Dass Viren (vom Opfer) zugelassen werden, könnte also nicht nur ein Unfall, sondern auch ein Kompromiss sein.
Nun bin ich hin- und hergerissen, ob ich dem zustimmen kann.
Auf der einen Seite hat es eine bestechende Logik. Auf der
anderen Seite müssten wir die stoffliche Identität eines
Lebewesens als Grundvoraussetzung aufgeben.
Also wenn’s darum geht, eine Krankheit als Lebewesen zu werten, es ist Schwachsinn. Es erinnert mich an Versuche von Journalisten, einen wissenschaftlichen Artikel zu schreiben. Sie geben sich alle Mühe, saugen jedes Wort auf, aber scheitern - und haben nicht mal den Anstand, ihren Beitrag einer Revision zu stellen. Wenn ich für jeden Fehler im Spiegel (den ich entdecke!) 100€ bekäme, hätte ich ein paar 1000 € mehr.

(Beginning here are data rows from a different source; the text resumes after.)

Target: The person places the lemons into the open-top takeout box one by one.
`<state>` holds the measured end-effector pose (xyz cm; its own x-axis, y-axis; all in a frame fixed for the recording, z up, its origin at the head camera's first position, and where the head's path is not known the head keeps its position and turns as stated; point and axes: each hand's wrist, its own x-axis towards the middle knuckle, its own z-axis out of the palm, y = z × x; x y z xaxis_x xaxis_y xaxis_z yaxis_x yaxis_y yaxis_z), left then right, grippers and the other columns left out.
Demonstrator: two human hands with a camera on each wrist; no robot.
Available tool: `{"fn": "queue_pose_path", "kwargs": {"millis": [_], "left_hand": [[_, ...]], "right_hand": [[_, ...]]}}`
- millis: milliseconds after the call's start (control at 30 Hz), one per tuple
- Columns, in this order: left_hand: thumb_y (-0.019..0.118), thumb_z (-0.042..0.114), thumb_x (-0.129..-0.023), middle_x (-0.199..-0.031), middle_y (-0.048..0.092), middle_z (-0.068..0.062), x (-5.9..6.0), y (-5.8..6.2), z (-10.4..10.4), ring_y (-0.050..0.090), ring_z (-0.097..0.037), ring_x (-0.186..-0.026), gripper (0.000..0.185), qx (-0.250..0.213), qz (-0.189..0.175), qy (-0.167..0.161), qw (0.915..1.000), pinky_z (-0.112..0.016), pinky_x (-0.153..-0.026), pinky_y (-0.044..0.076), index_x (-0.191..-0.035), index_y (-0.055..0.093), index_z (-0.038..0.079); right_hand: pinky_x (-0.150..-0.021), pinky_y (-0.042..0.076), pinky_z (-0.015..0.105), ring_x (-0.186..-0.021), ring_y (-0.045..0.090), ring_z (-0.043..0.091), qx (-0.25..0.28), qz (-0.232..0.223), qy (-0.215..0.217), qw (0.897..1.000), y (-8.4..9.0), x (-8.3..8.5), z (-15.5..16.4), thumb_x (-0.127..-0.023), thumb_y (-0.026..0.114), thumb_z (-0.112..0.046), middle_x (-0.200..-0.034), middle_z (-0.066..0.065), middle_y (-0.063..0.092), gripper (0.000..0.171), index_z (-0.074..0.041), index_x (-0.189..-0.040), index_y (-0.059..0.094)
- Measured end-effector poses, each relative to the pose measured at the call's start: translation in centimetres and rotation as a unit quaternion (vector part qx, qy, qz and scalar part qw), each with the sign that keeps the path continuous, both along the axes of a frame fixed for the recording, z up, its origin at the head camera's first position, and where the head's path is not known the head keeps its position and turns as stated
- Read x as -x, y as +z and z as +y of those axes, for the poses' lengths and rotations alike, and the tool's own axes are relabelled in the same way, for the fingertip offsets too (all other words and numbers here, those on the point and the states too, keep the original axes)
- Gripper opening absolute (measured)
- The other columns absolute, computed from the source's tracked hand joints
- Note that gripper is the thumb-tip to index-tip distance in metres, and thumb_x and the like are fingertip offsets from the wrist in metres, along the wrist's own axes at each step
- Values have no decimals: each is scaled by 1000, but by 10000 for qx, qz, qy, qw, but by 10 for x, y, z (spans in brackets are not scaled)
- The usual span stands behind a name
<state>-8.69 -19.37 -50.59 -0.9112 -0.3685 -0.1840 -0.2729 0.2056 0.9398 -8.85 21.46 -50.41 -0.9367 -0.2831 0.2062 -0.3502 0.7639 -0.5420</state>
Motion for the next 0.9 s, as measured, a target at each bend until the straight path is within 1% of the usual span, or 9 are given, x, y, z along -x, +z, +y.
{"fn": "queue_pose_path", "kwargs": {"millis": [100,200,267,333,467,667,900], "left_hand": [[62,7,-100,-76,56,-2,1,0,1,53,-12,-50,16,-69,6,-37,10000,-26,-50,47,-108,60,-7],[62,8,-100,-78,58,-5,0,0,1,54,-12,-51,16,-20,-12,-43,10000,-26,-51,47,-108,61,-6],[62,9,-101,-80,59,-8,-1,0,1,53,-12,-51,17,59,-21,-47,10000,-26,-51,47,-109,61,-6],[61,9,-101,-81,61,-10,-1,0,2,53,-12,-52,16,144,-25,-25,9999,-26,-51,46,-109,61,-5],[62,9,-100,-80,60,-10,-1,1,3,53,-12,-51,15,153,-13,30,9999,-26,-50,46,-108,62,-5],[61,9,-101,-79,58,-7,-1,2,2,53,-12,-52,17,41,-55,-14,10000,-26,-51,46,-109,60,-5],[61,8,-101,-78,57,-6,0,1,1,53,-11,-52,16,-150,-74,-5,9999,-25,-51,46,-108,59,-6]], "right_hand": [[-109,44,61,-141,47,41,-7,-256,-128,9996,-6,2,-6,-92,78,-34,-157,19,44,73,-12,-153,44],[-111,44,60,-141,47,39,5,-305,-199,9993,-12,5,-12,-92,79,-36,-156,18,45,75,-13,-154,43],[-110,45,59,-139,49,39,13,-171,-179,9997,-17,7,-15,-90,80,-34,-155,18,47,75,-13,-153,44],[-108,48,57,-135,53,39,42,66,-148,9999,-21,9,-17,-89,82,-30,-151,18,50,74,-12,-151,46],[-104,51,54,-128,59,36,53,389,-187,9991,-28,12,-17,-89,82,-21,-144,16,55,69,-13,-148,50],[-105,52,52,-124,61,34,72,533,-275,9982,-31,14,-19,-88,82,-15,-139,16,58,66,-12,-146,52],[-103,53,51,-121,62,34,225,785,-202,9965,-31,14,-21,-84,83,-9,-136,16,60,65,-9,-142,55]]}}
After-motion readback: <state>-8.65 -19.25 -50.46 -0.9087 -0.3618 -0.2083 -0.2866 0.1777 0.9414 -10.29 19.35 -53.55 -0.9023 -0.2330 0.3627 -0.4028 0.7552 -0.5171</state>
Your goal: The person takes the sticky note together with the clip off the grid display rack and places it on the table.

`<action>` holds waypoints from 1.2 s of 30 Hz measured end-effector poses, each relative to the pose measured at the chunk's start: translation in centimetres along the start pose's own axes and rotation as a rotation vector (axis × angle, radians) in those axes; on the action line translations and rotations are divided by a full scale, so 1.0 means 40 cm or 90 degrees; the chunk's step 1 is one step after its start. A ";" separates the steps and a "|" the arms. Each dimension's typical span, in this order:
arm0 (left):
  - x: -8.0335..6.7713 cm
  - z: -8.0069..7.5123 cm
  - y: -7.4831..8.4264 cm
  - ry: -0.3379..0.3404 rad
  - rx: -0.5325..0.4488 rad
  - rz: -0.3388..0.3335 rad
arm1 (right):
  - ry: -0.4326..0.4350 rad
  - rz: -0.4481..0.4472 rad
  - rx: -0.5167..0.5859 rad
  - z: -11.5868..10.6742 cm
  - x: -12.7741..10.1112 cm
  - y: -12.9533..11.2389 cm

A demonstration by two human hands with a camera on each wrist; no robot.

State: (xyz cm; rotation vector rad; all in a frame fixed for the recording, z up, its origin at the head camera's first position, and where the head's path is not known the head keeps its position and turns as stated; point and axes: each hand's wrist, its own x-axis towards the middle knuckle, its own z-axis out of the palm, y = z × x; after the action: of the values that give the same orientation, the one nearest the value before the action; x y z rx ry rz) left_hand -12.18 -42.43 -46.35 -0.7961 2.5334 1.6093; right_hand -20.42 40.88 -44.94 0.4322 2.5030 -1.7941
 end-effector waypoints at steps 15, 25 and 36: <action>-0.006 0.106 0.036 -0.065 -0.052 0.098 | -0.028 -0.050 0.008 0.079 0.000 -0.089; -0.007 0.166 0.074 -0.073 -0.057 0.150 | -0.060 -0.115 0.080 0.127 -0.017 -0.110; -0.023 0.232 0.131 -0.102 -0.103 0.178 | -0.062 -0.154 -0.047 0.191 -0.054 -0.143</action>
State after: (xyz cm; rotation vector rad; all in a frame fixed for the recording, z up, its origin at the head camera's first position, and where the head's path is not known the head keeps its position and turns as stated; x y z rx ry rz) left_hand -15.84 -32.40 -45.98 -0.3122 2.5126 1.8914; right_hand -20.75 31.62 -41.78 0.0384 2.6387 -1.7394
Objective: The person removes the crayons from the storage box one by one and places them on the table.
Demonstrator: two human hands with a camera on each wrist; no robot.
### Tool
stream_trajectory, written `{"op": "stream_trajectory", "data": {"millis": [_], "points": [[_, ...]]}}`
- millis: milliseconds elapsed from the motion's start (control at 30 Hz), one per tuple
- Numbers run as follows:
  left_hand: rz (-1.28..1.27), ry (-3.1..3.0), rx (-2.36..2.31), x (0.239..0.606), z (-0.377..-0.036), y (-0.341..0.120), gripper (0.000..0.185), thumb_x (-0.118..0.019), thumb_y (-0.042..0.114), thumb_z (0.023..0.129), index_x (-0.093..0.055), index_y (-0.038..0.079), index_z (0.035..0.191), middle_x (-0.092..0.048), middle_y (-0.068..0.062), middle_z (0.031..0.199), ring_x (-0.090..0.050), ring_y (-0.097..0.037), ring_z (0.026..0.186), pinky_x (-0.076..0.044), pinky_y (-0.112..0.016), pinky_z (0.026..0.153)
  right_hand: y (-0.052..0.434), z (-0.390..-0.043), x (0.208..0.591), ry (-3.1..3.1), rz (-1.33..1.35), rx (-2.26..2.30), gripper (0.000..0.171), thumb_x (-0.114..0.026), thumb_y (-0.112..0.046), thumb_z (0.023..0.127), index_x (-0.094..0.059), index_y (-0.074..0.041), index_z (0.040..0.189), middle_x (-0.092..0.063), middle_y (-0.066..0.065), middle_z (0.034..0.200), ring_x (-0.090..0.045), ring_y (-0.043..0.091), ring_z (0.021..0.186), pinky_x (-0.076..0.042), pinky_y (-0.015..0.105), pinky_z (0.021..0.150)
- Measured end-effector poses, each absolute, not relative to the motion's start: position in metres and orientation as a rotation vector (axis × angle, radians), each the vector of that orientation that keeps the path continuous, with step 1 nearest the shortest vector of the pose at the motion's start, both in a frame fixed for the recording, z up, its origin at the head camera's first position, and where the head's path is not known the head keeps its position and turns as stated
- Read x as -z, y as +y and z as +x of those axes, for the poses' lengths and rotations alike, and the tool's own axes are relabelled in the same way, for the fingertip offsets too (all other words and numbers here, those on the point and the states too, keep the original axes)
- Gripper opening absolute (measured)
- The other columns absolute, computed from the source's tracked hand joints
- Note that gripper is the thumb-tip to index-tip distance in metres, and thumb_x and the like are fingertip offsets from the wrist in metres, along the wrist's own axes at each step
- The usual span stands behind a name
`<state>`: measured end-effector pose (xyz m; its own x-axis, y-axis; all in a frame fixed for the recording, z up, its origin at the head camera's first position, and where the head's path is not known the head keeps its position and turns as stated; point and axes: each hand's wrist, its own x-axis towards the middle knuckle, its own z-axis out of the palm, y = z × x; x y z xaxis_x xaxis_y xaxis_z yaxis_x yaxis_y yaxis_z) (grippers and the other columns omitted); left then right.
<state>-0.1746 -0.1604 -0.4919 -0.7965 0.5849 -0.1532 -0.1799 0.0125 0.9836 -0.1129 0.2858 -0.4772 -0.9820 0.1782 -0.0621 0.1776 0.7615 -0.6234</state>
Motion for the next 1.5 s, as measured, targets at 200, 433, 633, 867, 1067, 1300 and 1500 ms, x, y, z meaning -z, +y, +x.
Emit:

Wer es nachlesen möchte: Rohde, Sikorsky: „Bakteriophagen:
Vielfalt, Anwendungen und ihre Bedeutung für die Wissenschaft
vom Leben“, Naturwissenschaftliche Rundschau 1/2011
Nun ja, in der Bibliothek war ich nicht. Ich gehe nur von dem aus, was du gefragt hast. Die Übeschrift ist jedenfalls eher reißerisch, Bakteriophagen sind ein alter Hut.